Children want to know and understand God. Their capacity for understanding is greater than adults think. Here is a hands-on method for teaching them about the Trinity.

The concept of the Trinity is hard for many people to understand; how can three people be one and one person be three? Yet, this is exactly how the Bible describes God, Jesus, and the Holy Spirit. There is one God with three divine persons but they are still only one God. Jesus by Himself is not God. God the Father cannot save us from our sins without Jesus. It seems complicated and hard to understand.

Adults are tempted to think that it is best to tell children that ‘we can’t understand it’ and expect them to accept that statement when at best it is a feeble explanation.
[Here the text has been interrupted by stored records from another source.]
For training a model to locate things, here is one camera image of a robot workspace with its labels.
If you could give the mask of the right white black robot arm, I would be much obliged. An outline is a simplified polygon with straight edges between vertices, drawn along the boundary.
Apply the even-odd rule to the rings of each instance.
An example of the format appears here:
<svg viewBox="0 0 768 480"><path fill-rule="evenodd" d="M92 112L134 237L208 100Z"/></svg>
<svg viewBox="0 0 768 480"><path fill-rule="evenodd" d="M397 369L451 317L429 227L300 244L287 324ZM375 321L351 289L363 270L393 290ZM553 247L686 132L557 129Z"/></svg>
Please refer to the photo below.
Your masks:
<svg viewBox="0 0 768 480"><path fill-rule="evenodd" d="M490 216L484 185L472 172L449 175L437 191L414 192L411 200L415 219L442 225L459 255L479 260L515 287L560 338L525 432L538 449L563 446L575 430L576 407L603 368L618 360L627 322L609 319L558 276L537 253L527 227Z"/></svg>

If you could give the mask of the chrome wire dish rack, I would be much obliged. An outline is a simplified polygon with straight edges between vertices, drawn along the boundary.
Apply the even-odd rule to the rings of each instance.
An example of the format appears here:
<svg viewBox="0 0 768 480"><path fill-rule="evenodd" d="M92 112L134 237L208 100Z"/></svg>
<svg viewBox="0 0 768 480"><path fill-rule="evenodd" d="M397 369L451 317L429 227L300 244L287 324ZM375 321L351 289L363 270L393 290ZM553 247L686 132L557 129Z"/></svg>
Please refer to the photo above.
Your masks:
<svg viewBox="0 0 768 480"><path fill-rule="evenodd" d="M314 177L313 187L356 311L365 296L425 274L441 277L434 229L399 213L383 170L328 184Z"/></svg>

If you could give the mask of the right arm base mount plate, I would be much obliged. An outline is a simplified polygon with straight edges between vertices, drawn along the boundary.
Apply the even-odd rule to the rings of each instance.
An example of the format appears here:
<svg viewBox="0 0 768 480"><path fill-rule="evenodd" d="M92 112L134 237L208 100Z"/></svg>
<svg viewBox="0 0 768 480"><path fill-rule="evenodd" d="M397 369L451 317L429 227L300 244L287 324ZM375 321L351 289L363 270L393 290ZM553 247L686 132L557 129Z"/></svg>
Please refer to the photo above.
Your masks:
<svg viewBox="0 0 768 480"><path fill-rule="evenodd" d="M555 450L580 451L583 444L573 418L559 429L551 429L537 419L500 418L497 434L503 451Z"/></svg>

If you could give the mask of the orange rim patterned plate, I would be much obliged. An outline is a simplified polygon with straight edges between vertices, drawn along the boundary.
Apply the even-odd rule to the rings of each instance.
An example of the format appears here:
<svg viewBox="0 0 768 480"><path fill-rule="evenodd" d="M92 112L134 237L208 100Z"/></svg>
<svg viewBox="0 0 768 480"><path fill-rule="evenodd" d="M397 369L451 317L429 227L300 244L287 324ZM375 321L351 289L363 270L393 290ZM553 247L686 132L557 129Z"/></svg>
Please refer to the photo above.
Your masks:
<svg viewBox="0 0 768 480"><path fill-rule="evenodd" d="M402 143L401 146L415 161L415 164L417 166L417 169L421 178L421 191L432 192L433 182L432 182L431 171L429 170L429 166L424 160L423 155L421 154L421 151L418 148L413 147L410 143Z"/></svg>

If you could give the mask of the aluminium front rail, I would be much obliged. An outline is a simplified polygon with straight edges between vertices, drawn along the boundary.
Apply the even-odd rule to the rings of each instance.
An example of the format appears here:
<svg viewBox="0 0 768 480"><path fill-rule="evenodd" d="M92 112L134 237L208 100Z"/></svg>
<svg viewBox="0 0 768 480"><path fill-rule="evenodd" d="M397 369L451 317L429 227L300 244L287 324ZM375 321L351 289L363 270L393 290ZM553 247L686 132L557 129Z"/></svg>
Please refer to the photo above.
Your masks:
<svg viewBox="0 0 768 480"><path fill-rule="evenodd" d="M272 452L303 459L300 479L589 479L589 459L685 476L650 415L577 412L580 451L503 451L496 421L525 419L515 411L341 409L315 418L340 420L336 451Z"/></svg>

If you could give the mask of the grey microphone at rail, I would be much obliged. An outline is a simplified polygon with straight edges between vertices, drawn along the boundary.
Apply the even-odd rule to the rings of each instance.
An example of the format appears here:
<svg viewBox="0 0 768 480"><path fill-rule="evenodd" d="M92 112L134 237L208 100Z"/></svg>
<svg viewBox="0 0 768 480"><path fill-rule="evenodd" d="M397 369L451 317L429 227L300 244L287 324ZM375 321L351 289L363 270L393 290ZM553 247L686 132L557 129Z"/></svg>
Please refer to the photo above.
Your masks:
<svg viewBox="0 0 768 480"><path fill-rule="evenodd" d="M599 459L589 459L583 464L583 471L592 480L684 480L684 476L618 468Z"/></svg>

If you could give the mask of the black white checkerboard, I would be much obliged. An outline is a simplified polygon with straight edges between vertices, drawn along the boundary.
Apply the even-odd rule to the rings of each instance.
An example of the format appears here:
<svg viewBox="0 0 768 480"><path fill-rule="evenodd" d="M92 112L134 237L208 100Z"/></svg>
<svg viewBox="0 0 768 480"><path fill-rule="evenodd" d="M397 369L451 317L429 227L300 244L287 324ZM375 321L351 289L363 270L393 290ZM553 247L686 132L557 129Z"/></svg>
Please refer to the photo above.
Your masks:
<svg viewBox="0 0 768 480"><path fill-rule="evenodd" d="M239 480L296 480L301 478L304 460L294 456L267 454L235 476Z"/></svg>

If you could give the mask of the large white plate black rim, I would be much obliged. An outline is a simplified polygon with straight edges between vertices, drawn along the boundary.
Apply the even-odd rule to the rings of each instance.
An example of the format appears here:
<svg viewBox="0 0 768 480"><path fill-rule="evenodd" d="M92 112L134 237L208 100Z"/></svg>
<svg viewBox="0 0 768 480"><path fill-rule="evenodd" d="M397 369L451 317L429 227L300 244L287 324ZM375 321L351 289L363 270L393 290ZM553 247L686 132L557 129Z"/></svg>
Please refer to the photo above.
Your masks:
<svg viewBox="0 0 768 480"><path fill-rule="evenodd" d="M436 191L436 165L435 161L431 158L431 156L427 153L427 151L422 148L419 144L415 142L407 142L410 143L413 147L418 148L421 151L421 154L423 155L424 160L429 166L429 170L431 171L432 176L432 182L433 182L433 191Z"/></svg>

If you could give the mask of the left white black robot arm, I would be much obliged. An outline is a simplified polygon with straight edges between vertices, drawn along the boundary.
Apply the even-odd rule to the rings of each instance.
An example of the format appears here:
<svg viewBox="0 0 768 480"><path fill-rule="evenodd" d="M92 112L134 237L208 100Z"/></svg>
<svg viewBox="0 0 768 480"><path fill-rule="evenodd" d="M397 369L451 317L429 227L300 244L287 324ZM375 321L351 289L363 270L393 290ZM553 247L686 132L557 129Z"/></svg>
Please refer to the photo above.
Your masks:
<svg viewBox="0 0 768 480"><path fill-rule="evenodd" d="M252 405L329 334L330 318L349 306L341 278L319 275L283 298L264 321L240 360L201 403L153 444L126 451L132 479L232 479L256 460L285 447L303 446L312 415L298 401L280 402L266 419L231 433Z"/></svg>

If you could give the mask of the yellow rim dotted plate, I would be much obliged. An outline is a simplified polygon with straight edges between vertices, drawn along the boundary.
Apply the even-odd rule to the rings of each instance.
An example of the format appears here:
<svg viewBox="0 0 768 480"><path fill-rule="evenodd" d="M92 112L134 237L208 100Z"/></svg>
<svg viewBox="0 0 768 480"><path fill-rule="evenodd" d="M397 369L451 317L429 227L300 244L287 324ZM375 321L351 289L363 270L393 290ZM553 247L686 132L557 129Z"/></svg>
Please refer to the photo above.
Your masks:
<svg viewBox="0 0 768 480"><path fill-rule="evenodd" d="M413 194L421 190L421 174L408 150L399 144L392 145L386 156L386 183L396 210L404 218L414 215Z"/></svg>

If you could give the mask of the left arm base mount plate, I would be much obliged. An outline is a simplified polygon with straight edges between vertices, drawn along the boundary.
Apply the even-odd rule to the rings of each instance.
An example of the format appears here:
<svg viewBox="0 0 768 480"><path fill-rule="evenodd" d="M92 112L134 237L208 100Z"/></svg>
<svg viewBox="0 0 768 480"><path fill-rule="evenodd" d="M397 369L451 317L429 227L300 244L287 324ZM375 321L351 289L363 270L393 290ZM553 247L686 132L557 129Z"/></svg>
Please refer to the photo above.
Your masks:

Children want to understand God, so if they ask how Jesus can be God’s son and still be God, it is time to explain the Trinity to them. Here is a visual example of the trinity using a braid.

Using Braids to Teach the Trinity

If you have girls with long hair, this will be simple. If you don’t have girls or all your children have short hair, get three piece of yarn, string, or rope and knot them together at one end or tie them to the back of a chair to make your braid.

Let your children watch you make a simple braid from three sections of hair or from the three strands that you knotted together.

As you braid, ask them how many sections or strands it takes to make a braid. After they answer three, ask them how many braids you have when you are finished. After they answer one, you can show them how the braid is like the Trinity. The braid is made of three parts but there is only one braid.

After they understand how three separate pieces are united to make one braid, ask one of the children to pull out one of the strands from the top of the braid (for the sake of this example, it is good to make the braid rather loose so pulling a strand out is easily done). Once a strand has been pulled out, ask the children if it is still a braid. Explain to them that if you take out one part you no longer have a braid.

Alternately, show them what happens if you make a braid of only two strands of hair. Explain to them that a braid doesn’t look right or hold together if it doesn’t have all three parts.

Ask them how this is like God. Explain to them that if we ignore or deny one person in the Trinity it is like taking out a strand of the braid. When we deny a person of the Trinity, we no longer believe in God because one or two parts of the Trinity by themselves are not completely God.

Explaining Why We Should Believe the Trinity

If you want to really impress upon your children the importance of understanding the Trinity, make another braid from weak threads. Give the children a single thread and ask them to pull it until it breaks. Now take the braid made from the weak threads and have each child attempt to break it. It may break, but the child will realize that three strands braided together are much stronger than a single strand.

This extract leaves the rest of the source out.